- ARKK ETF was up over 1% on Wednesday as it continues to recover.
- ARKK stock is up nearly 10% over the past week.
- As one of the riskier growth ETFs, ARKK may a signal of the bottom.
ARK Invest and Cathie Wood have been a favorite target of bears in the first half of 2022 with the former high-flying fund manager and ETF both falling from grace as 2022 progressed into bear market territory. Now though a curious outperformance has begun, not just in ARKK but across the tech and high-growth sectors. Does this point to a stock market bottom, or is this just a pause before another leg lower?
ARKK stock news
ARKK is down 66% from June 2021, 57% for 2022, and 38% over the past three months. Lately though, we have begun to see a possible bottom in the growth and tech space. Let us take a look at some formerly beaten-down names and sectors to illustrate.
ARKK weekly chart
ARKK has stopped short of the $33 low from March 2020 or the pandemic low.

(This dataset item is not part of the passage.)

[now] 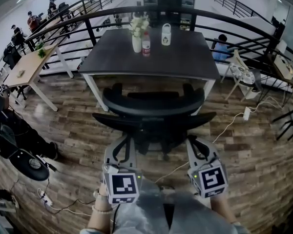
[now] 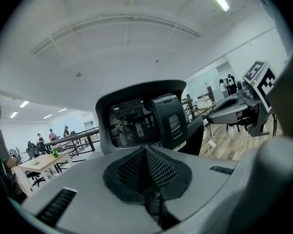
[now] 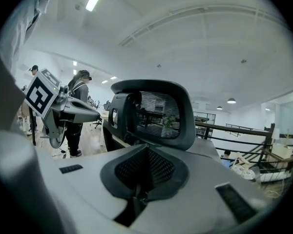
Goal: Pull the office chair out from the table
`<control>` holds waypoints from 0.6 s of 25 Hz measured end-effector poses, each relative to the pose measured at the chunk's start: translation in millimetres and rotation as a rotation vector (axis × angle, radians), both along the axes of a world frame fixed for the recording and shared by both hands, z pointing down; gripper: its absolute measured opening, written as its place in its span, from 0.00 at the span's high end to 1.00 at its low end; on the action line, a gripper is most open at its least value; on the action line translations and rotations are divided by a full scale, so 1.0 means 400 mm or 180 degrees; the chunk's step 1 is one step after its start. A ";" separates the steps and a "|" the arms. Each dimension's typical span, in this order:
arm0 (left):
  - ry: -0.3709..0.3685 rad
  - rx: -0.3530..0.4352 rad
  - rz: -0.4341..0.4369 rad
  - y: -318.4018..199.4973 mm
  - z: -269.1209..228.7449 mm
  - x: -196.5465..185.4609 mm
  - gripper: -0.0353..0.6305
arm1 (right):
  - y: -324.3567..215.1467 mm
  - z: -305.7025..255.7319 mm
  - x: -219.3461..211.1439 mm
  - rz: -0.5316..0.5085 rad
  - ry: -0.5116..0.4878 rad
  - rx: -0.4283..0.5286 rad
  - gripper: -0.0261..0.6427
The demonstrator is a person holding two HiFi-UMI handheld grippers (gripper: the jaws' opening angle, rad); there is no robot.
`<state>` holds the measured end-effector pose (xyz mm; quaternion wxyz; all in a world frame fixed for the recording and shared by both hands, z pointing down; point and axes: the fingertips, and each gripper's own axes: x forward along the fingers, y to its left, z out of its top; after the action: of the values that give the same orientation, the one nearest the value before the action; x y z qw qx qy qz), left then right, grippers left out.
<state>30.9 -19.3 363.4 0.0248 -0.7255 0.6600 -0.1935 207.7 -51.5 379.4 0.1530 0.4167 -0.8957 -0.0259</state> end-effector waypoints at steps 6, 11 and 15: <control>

Another high-risk, high-growth sector also looks to have bottomed out. See below the chart of KWEB ETF. This is the China Internet ETF and includes such names as Alibaba, JD.com, Baidu, etc.
KWEB ETF chart, daily
Things look slightly less positive for the DJ Internet Fund or FDN ETF, but it still has so far held the pandemic lows and looks oversold on both the Relative Strength Index (RSI) and Money Flow Index (MFI) indicators. This one holds the likes of Netflix, Paypal, Airbnb, Twitter, Amazon, Meta, Google, etc.
FDN ETF chart, weekly
The percentage of stocks trading above their 200-day moving average has continued to fall in this bear market. The chart below shows the number of stocks above their 200-day moving average (green line) to be at 15% of the overall number of stocks on the NYSE. Previous moves under 15% are associated with bottoms in the S&P 500 (orange line).

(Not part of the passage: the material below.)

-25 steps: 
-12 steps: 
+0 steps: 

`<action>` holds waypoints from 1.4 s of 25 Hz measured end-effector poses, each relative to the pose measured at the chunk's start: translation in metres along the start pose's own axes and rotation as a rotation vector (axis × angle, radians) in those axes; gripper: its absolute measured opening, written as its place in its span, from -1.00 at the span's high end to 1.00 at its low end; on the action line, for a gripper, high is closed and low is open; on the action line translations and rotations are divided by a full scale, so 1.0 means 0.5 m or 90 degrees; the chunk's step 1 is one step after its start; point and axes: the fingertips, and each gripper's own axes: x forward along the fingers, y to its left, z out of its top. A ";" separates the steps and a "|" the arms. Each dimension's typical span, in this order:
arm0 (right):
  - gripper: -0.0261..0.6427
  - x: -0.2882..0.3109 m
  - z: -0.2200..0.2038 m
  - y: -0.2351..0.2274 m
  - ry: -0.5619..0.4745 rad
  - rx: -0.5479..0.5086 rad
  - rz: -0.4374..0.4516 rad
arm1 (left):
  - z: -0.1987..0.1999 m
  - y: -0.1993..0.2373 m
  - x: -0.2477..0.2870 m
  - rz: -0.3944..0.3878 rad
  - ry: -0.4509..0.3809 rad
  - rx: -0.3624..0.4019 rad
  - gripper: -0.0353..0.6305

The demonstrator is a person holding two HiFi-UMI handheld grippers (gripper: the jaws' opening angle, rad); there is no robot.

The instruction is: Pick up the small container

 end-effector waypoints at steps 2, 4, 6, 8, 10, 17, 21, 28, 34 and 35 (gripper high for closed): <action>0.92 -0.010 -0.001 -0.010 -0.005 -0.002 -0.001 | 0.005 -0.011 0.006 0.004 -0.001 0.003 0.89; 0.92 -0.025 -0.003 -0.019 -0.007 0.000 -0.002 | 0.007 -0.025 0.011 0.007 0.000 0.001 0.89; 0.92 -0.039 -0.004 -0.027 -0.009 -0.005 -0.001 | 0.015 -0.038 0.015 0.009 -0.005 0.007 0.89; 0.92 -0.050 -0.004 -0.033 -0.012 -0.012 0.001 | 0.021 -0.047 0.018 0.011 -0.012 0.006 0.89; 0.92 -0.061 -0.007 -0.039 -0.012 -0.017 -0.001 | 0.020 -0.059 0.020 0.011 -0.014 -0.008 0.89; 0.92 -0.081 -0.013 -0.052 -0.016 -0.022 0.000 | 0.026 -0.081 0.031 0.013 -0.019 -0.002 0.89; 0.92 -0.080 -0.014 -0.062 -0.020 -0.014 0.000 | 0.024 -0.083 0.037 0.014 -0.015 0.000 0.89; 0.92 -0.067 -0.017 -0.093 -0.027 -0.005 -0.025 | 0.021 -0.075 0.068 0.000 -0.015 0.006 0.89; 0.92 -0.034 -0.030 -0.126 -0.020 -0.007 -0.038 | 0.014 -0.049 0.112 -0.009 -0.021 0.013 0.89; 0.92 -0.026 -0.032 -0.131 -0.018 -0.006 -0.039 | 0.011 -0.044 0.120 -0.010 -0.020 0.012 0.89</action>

For June, growth and momentum stocks have outperformed value. Chart below shows Value ETF (VLUE) in orange versus Momentum (MTUM) in green and Growth (SPYG) in blue.
ARKK Stock forecast
Have we bottomed out? That is a big ask. My feeling is that this is merely some position adjusting ahead of the end of the first half of the year and option and flow needs. The next earnings season should finally see Wall Street analysts lower their EPS forecasts, which could see a bottom form sometime in late summer or fall. $35 remains key short-term support in ARKK, and then the $33 pandemic low is huge.